ROMA – Sono buttati su un materasso e giocano a carte, mentre poco più in là, sul ponte, le mogli portano i bimbi a vedere la piena, mescolandosi con signori incravattati che approfittano della pausa pranzo per fare qualche foto e telefonare alla fidanzata. Sono una sessantina i rom sgomberati dall’accampamento sotto al ponte Marconi. Passeggiano nella prima parte di via della Vasca Navale, mentre l’attenzione dei passanti è tutta concentrata sul maneggio semisommerso sull’altro argine, o sui campi di calcio ormai buoni per la pallanuoto poco più avanti: «Li hanno realizzati non più di un anno fa, gli auguro di essere assicurati, quando la piena si ritirerà il sintetico sarà da buttare».

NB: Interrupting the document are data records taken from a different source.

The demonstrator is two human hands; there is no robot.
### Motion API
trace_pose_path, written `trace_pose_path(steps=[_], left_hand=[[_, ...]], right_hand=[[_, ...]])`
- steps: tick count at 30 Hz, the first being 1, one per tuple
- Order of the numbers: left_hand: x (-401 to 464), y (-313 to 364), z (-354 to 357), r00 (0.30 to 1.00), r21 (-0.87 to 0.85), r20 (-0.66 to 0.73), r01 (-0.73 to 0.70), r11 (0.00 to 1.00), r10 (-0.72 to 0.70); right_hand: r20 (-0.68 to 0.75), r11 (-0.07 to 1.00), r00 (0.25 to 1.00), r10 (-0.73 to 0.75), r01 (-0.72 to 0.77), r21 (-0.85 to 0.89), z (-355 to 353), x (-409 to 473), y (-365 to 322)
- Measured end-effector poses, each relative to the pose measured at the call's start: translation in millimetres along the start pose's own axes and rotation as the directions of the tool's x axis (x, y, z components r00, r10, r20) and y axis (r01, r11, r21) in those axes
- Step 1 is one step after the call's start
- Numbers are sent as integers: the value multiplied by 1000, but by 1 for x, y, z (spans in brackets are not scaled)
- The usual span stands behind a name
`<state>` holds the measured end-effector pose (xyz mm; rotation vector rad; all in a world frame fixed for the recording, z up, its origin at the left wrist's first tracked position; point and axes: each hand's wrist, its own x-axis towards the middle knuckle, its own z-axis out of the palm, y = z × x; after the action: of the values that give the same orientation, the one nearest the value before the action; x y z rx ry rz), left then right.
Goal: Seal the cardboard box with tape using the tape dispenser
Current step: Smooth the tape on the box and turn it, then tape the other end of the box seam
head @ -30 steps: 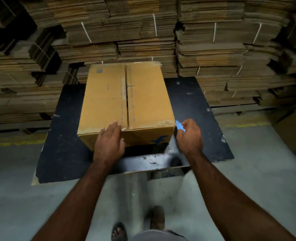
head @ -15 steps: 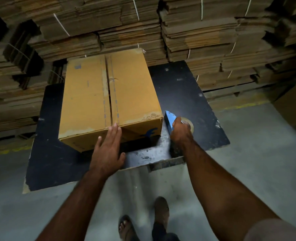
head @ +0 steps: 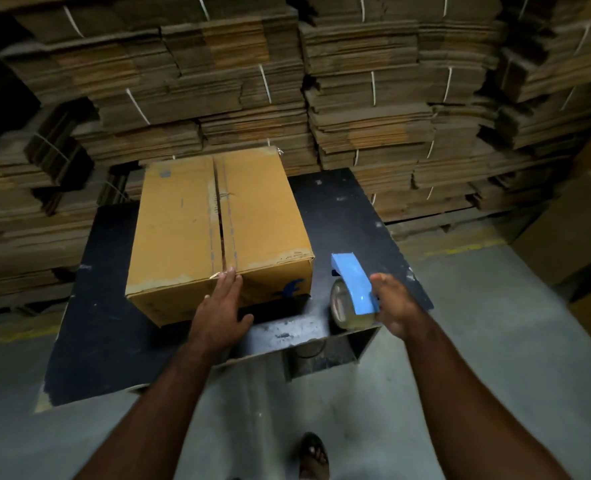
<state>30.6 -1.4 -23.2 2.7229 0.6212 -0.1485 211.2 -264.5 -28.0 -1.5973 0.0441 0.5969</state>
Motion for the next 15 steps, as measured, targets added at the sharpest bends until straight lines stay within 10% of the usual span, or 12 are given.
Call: trace_pose_path(steps=[8, 15], left_hand=[[4, 46, -48, 951, -490, -292, -57, 870, -102], [-14, 73, -134, 984, -897, -129, -62, 438, -126]], right_hand=[[64, 934, 995, 70, -88, 347, 30, -50, -68], [195, 940, 980, -33, -36, 340, 94, -73, -114]])
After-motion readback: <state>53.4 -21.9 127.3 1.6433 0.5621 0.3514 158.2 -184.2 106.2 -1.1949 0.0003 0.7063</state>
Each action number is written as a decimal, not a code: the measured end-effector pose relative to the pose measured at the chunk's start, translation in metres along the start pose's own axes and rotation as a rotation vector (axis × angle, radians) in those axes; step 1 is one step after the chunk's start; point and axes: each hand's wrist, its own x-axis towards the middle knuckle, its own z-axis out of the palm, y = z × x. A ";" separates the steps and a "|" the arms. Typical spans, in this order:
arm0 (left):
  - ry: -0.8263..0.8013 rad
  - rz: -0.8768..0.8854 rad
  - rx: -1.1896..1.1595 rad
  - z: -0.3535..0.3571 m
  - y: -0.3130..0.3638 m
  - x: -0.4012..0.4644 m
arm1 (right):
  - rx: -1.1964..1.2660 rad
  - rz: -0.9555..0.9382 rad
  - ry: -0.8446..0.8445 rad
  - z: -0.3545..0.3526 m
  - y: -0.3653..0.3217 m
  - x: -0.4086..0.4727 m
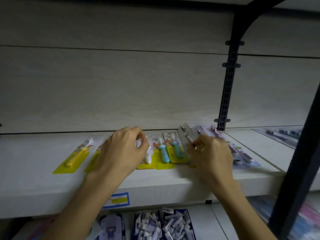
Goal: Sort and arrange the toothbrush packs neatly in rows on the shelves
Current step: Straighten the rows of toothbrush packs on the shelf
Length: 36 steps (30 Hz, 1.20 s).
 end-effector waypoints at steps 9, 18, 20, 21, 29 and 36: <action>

Qualcuno continua a scendere e risalire per recuperare qualche oggetto, mentre le loro baracche vengono trascinate via dalla piena insieme a una quantità incredibile di detriti, spazzatura, barchette alla deriva. «Gli adolescenti non li tieni – racconta Cesare, che con la Sala operativa sociale del Comune si sta adoperando per trovare loro una sistemazione di fortuna – anche se dici loro che è pericoloso, si affacciano lo stesso. Stanotte probabilmente la passeranno alla vecchia Fiera di Roma». Intanto, vicino ai materassi buttati a terra sul lungotevere Dante qualcuno inizia a montare una tenda. Entro stasera diventerà un campeggio. «Ieri stavamo sgomberando alcuni che si sono piazzati fuori dal campo di via Candoni, poi ci hanno chiamato qui», prosegue Cesare, che intanto si consulta con Zoran, referente del campo, che ha tutto sotto controllo. Le cose importanti le hanno comunque salvate, la piena è stata annunciata in anticipo, il resto si ricostruirà.
Il signor Stefano sembra piuttosto tranquillo, al borghetto di Santa Passera convivono a due passi dal fiume, dovrebbe essere una zona demaniale, ma le case ci sono dalla notte dei tempi: «E ho fatto fare dei lavori per l’argine con le pietre, mica col cemento». Nel frattempo si accorge però che il livello è ormai salito, e lambisce la baracca col pollaio, ma mi assicura che le loro case sono comunque un metro più su. «Certo, l’ultima volta non era arrivato così in alto».
Meno tranquillo sembra il signore che ha la ditta poco distante. Spiega che dal mattino di ieri ha visto passare i cadaveri di un cavallo e di una pecora, si sono spezzati già due alberi dell’argine, e teme che se cedono anche gli altri la piena gli possa smangiare il piazzale dell’azienda. «Misuro con il laser: la protezione civile ci ha detto in ogni caso di tenerci pronti all’evacuazione, anche se molto improbabile. Il fatto è che mi hanno detto che sarebbe cresciuto di 10 centimetri l’ora, ma qui ormai contiamo a metri».
In via Teodora, di fianco a Santa Passera, hanno piazzato le sedie nel giardinetto di attracco di una signora, e tutti guardano preoccupati i mulinelli fra i tronchi, valutando se sia il caso di allontanarsi. «Il Tevere è come il mare, so’ infami», dice una signora. Vigili, pompieri, protezione civile vengono a controllare come procede la situazione. Un signore anziano dice di essere tranquillo, ma si ricorda ancora quando, intorno ai dieci anni, suo padre lo venne a salvare in barca, perché avevano ormai un metro d’acqua in casa. Ieri sera i vigili hanno detto che la situazione sembra, per il momento, sotto controllo. «Ma la piena non doveva essere alle 18?» «Guardi, ne ha ancora un bel po’ da smaltire, prima che finisca», spiega un pompiere.
Il campo da calcio dell’associazione Pian Due Torri è ormai completamente allagato, come l’asilo nido a fianco: l’acqua procede zampillando, mentre i gestori, a piedi nudi e pantaloni rimboccati, cercano di limitare i danni.
Per la prima volta dalla pista ciclabile della Magliana, che segue l’argine, si vede il fiume. Presenza assente di questo quartiere, per una volta si mostra in tutta la sua potenza là dove può allargarsi senza intralci, mentre sul viadotto l’ingorgo è ormai ingestibile.